**Task item:** Search the entries below for the word "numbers" and copy every line where it appears.

(Saved data entries)
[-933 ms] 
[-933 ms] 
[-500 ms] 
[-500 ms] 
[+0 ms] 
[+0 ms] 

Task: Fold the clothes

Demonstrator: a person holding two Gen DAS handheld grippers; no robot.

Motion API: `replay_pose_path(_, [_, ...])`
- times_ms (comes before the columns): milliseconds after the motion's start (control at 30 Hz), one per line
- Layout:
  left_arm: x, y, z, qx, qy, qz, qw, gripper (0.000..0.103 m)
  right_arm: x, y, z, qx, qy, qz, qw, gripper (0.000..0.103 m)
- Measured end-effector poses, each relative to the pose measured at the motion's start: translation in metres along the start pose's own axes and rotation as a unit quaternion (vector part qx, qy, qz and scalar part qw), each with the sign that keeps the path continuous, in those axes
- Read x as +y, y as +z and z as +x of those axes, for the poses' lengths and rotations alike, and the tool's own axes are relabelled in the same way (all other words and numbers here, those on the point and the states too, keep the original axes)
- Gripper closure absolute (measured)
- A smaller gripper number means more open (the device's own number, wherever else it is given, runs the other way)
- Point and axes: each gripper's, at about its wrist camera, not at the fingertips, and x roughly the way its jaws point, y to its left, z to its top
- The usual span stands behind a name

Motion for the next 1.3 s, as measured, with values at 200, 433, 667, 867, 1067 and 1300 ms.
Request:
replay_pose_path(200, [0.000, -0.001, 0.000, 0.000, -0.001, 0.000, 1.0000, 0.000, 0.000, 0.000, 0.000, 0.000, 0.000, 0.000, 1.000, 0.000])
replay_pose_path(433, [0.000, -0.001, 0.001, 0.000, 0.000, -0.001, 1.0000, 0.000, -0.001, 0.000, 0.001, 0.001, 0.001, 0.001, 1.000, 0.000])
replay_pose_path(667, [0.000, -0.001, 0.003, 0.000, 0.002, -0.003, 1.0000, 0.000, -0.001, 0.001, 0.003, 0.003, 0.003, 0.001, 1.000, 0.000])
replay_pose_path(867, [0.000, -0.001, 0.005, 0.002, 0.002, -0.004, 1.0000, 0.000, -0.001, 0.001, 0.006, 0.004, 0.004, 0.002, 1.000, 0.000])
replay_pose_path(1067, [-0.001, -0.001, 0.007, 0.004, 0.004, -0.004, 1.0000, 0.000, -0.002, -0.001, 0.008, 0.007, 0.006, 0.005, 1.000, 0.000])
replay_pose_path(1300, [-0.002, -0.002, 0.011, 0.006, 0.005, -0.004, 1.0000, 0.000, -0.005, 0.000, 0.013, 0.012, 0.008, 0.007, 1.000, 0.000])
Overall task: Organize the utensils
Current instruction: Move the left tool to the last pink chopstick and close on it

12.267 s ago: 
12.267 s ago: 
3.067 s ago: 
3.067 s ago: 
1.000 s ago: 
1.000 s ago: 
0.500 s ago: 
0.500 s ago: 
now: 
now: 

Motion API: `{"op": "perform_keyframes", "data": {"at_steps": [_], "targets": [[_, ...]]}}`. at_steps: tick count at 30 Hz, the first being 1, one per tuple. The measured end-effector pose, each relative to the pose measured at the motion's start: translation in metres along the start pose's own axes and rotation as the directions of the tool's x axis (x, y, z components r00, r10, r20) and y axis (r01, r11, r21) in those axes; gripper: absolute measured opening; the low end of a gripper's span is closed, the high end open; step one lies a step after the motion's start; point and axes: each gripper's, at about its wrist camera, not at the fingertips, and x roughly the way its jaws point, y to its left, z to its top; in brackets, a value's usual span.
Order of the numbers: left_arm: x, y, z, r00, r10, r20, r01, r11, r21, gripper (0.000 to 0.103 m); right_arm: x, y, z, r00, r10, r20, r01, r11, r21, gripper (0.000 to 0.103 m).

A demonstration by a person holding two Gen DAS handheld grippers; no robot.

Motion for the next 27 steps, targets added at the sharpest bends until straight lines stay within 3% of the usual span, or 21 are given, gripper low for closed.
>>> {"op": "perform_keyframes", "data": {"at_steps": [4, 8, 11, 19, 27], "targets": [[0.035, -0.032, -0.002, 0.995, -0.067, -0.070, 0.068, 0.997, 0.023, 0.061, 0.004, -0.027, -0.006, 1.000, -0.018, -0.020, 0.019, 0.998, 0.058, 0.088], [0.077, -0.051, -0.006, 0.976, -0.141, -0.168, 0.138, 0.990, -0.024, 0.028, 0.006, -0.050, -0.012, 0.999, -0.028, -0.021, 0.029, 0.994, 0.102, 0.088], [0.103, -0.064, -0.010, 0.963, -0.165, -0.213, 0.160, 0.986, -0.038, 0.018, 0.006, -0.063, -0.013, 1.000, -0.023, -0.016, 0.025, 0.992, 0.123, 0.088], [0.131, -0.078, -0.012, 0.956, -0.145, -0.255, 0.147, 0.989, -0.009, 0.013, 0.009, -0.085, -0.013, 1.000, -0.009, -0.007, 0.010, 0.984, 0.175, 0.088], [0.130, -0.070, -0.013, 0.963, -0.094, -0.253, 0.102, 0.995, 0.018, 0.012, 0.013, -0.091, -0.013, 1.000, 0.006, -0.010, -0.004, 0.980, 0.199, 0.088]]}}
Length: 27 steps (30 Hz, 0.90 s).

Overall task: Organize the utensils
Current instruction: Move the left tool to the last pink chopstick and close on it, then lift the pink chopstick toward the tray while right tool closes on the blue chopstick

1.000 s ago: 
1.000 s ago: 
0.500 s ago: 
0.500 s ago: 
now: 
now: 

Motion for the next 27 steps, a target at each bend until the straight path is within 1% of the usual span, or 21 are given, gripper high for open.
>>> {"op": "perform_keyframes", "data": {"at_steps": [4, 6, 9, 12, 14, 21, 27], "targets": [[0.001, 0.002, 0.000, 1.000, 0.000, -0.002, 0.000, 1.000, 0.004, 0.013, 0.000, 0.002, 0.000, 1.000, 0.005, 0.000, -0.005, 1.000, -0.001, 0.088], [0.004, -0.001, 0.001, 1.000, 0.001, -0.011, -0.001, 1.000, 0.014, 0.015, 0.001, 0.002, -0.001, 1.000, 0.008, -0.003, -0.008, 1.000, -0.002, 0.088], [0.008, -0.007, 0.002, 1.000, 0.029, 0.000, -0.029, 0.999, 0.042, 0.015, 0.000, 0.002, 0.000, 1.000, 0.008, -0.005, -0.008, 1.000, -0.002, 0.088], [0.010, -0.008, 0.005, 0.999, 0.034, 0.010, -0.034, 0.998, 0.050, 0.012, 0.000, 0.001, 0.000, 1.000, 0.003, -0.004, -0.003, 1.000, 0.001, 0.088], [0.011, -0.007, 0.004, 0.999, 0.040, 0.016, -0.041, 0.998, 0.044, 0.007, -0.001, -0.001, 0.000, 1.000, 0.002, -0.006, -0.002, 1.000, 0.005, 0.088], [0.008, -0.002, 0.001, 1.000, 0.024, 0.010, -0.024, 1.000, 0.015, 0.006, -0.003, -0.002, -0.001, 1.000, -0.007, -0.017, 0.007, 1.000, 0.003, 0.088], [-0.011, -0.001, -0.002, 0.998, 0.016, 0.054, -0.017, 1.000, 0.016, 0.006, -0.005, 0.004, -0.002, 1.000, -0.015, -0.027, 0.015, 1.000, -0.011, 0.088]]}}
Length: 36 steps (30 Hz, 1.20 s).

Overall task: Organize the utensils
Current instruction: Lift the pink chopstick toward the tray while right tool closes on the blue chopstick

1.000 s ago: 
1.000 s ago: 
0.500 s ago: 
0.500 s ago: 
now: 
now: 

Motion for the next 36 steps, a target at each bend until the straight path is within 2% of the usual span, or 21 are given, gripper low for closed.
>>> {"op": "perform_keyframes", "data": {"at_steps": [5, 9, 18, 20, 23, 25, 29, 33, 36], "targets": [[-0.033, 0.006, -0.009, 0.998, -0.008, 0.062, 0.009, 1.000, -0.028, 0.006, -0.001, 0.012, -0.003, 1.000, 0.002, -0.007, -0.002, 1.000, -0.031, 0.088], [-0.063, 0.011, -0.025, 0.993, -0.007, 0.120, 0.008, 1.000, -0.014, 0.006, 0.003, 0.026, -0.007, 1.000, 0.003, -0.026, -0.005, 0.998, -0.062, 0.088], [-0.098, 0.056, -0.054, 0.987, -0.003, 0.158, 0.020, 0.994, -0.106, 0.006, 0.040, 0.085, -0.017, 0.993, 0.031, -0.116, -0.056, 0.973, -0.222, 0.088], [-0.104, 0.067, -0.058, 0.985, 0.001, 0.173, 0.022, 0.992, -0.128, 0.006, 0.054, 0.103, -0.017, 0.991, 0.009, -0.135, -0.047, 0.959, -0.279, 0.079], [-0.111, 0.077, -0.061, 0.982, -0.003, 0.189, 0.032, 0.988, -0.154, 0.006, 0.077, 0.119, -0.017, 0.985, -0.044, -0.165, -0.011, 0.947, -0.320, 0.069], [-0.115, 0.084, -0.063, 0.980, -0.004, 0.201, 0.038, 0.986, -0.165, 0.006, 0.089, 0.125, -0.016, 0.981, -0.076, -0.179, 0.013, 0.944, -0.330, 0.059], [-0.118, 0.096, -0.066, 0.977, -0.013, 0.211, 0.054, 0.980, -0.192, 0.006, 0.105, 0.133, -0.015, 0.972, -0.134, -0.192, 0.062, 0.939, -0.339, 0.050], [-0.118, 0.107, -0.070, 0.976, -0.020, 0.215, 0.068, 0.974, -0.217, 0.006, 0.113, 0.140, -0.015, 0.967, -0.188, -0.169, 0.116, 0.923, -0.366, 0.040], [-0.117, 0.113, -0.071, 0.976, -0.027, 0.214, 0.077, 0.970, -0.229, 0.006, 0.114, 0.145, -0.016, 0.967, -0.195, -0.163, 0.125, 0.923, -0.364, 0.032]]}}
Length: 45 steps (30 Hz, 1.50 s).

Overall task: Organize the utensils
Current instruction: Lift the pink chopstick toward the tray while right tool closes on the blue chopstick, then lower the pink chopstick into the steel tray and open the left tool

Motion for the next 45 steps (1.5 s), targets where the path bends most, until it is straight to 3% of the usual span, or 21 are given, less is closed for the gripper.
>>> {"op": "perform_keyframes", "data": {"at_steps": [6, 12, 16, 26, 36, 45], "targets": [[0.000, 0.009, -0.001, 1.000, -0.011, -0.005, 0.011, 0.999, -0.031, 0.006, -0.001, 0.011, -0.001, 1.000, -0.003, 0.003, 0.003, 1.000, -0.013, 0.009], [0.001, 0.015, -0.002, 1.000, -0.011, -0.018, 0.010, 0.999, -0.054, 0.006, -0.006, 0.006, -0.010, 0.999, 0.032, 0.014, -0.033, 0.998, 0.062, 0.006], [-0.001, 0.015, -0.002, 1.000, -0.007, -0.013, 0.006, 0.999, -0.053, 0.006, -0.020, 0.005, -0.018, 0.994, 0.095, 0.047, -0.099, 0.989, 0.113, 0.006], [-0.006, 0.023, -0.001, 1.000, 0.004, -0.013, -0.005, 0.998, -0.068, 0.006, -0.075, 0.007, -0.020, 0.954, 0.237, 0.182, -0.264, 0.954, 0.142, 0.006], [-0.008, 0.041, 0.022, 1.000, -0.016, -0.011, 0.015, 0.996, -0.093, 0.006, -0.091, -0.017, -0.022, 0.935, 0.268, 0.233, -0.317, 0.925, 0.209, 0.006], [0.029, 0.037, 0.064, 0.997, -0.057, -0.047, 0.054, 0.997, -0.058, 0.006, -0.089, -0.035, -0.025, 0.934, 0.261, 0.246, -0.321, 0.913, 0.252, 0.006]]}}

**Written solution:**
- Read x as +y, y as +z and z as +x of those axes, for the poses' lengths and rotations alike, and the tool's own axes are relabelled in the same way (all other words and numbers here, those on the point and the states too, keep the original axes)
Order of the numbers: left_arm: x, y, z, r00, r10, r20, r01, r11, r21, gripper (0.000 to 0.103 m); right_arm: x, y, z, r00, r10, r20, r01, r11, r21, gripper (0.000 to 0.103 m).

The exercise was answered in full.